Le premier article, à travers l’expérience des éducatrices au fil de leur participation au dispositif de cointervention, souligne d’abord l’importance de s’intéresser non seulement à la mise en œuvre des pratiques de soutien du développement langagier, mais également à leur familiarisation avec les modalités de cointervention et de rétroaction. Les éducatrices doivent, conjointement avec l’orthophoniste, construire une dynamique d’alternance des rôles durant les rencontres dans les groupes, c’est-à-dire juger à quel moment elles doivent observer davantage l’orthophoniste, à quel

moment elles doivent interagir elles-mêmes avec les enfants, etc. Elles doivent aussi apprendre à cibler les moments clés sur lesquels revenir ensuite durant les sessions de rétroactions.

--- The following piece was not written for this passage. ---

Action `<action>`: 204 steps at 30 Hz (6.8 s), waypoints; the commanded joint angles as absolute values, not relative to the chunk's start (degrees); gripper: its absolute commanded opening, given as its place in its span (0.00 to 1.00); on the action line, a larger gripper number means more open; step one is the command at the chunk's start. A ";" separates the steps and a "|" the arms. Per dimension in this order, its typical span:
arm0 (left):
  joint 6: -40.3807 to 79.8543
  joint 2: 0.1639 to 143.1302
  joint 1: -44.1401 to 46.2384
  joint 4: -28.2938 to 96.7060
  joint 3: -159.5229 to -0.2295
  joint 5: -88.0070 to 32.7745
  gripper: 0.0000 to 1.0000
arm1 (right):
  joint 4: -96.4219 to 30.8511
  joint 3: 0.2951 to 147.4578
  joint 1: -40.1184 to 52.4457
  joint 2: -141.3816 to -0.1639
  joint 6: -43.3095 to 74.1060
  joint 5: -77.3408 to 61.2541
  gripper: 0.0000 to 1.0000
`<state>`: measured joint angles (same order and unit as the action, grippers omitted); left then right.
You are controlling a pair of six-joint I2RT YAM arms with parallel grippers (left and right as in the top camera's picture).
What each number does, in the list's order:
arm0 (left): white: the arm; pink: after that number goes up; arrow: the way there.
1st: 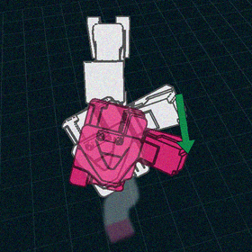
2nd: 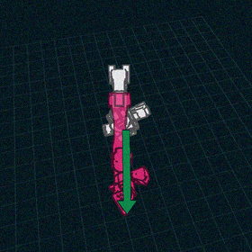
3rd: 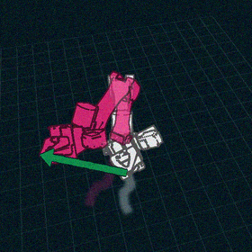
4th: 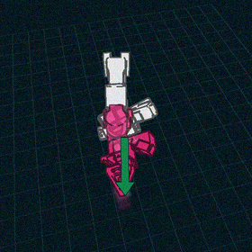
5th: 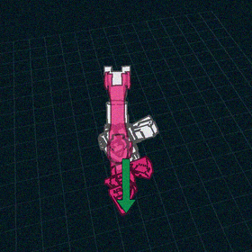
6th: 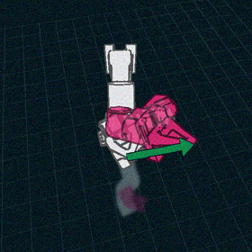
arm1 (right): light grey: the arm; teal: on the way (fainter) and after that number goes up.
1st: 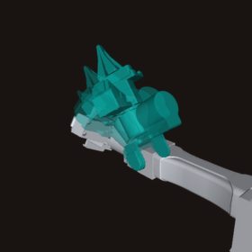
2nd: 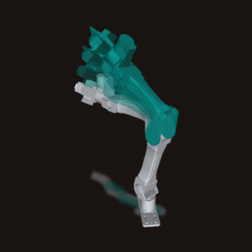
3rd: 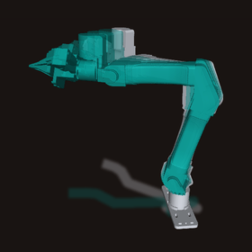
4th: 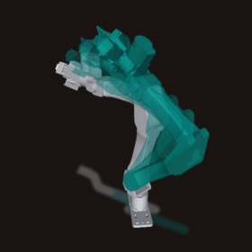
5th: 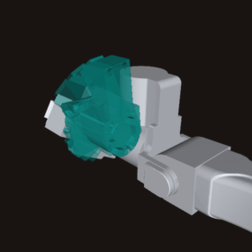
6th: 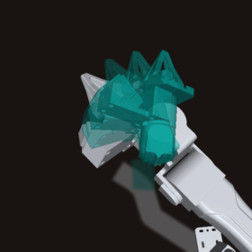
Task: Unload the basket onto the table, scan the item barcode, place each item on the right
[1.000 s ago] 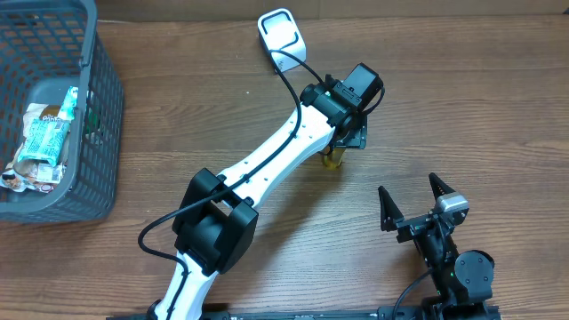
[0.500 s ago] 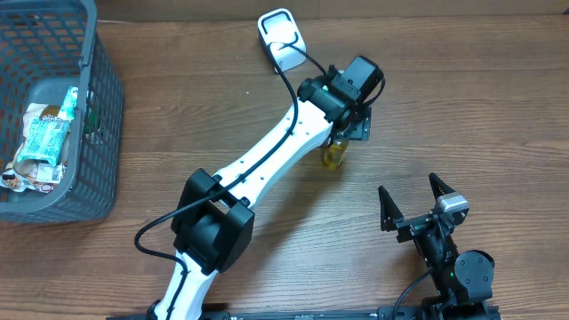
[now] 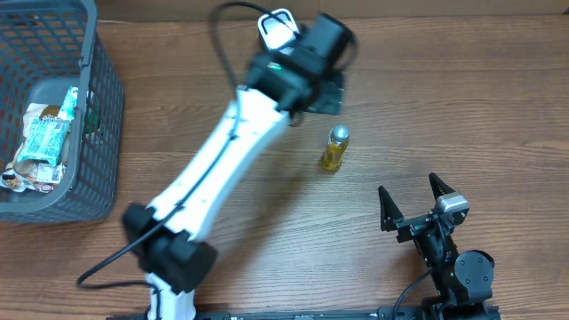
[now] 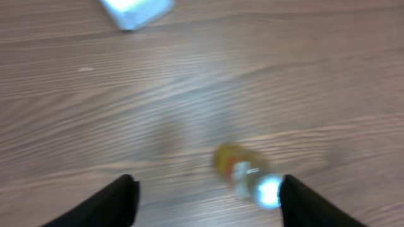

Or, si les éducatrices mentionnent fréquemment l’apport des modèles de pratiques de soutien du développement langagier proposées par l’orthophoniste durant ces rencontres de cointervention, de même que les rétroactions offertes par celle-ci sur leurs interactions auprès des enfants, il s’avère tout autant essentiel qu’elles apprennent elles-mêmes à poser un regard réflexif sur leurs propres pratiques. Il est avancé dans le premier article que le développement d’une pratique réflexive, qui n’est pas nécessairement naturelle et intégrée chez les éducatrices, mériterait de recevoir une attention accrue dans le dispositif.

Également, les témoignages des éducatrices confirment l’importance de l’individualisation des objectifs de développement professionnel en fonction de leurs forces, des défis qu’elles trouvent pertinent de relever, de même que des besoins des enfants de leur groupe. Cela a renforcé leur impression que le dispositif était pertinent et a permis de consolider leur engagement dans la démarche.

Enfin, l’intégration du soutien du langage au sein des autres tâches inhérentes au travail d’éducatrice en CPE est au cœur de nombreuses discussions entre les éducatrices et l’orthophoniste. Or, le dispositif ne comportait pas de modalité spécifique pour accompagner ces réflexions. Cela aurait pu se faire en intégrant, par exemple, des discussions entre collègues ou avec la direction. Ces discussions auraient permis de réfléchir au rôle de l’éducatrice dans le développement langagier des enfants, et à l’intégration des pratiques au sein du quotidien, comme le recommandent Zaslow et al. (2010).

Les analyses du troisième article confirment ce qui est avancé dans le premier article, en faisant notamment ressortir l’importance d’individualiser les objectifs pour chaque éducatrice. Ce troisième article émet de plus un questionnement sur la pertinence d’augmenter la durée du dispositif afin de réellement parvenir à intégrer des transformations dans les pratiques quotidiennes des éducatrices. Cet article interroge aussi la place prépondérante accordée à la modalité de cointervention dans le dispositif par rapport aux autres modalités — formation et sessions de rétroactions. En fonction de ce qui a été mentionné précédemment, ce questionnement ouvre la porte à l’ajout de nouvelles modalités au moment de la conception du dispositif. La pratique réflexive pourrait y être plus prépondérante. Enfin, la discussion du troisième article mentionne l’intérêt de mieux comprendre comment l’orthophoniste joue son rôle d’accompagnatrice auprès de l’éducatrice, quelles stratégies sont les

plus efficaces à mettre en place (à l’instar de l’étude de Neuman et Wright (2010) et comment se développe la relation de collaboration avec chaque éducatrice (Spino et al., 2013). Une relation symétrique entre l’orthophoniste et les éducatrices était visée dans le contexte de la cointervention, notamment par une alternance des rôles dans les rencontres et des espaces de discussions où chacune pouvait exprimer son expertise et la complémentarité de ses pratiques. Cependant, selon les commentaires des éducatrices, cette relation de partenariat n’apparait pas si évidente à actualiser, l’orthophoniste serait encore trop cantonnée dans un rôle d’experte. Ces pistes de réflexion demeurent à explorer.

Ainsi, si l’objectif de concevoir et mettre en œuvre un dispositif de développement professionnel auprès de quatre éducatrices en CPE est effectivement atteint, les résultats ciblent aussi des éléments à ajuster dans la conception éventuelle d’un prochain cycle de mise à l’essai du dispositif (McKenney et Reeves, 2014).